**WHAT IS NEEDED**
Take the line containing "bottle at (63, 76): (56, 105, 190)" as the first and the last line of the records below as the end, and please set down only what lies between them exactly, both ends included.

══════

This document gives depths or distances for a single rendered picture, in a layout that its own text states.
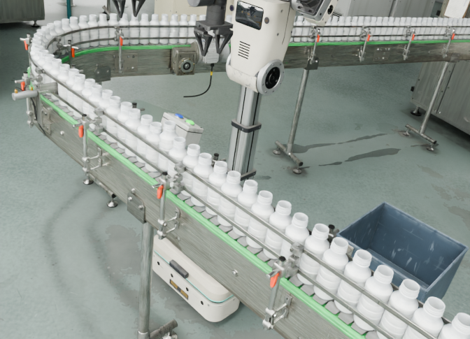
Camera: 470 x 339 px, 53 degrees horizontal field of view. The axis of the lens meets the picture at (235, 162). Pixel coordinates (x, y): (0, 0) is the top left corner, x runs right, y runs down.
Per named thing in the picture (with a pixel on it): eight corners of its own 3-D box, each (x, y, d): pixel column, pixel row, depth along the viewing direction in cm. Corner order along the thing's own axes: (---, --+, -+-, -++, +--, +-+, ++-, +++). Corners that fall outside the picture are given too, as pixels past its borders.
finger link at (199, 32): (222, 57, 145) (226, 27, 140) (205, 60, 140) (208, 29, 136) (208, 50, 149) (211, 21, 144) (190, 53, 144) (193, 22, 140)
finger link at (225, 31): (231, 56, 147) (235, 26, 143) (213, 59, 143) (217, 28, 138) (216, 49, 151) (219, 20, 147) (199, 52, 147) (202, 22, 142)
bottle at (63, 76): (56, 105, 190) (53, 66, 181) (63, 100, 195) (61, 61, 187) (70, 108, 189) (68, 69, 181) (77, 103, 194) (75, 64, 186)
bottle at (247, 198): (253, 226, 138) (262, 179, 130) (252, 238, 133) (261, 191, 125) (233, 223, 138) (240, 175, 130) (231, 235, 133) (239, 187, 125)

══════

**FINISHED EXERCISE**
bottle at (63, 76): (56, 105, 190) (53, 66, 181) (63, 100, 195) (61, 61, 187) (70, 108, 189) (68, 69, 181) (77, 103, 194) (75, 64, 186)
bottle at (247, 198): (253, 226, 138) (262, 179, 130) (252, 238, 133) (261, 191, 125) (233, 223, 138) (240, 175, 130) (231, 235, 133) (239, 187, 125)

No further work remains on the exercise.